## WHAT YOU WILL DO
The line with "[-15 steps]", the line with "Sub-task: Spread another", and all lines between them in the material below: return these exactly, and no others.

——

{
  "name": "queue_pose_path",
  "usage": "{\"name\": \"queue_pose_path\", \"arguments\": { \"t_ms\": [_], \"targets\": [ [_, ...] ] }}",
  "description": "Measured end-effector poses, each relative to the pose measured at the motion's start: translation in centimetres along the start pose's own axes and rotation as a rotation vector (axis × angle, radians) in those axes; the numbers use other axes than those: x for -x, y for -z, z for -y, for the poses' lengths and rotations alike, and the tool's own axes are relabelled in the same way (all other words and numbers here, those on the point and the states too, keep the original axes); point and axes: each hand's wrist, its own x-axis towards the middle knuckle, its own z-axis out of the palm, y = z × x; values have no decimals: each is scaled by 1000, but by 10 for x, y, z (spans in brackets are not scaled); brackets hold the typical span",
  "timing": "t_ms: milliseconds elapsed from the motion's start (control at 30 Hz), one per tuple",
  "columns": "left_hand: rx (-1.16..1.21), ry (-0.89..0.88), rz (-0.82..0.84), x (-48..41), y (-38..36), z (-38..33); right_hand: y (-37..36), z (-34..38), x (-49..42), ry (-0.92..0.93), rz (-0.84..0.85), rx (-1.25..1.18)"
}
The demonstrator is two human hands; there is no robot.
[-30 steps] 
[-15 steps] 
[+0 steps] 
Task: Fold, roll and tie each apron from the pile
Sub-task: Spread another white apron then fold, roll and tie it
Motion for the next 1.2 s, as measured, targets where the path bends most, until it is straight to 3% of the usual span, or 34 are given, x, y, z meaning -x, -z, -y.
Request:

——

## SOLUTION TO THIS PROBLEM
[-15 steps] 
[+0 steps] 
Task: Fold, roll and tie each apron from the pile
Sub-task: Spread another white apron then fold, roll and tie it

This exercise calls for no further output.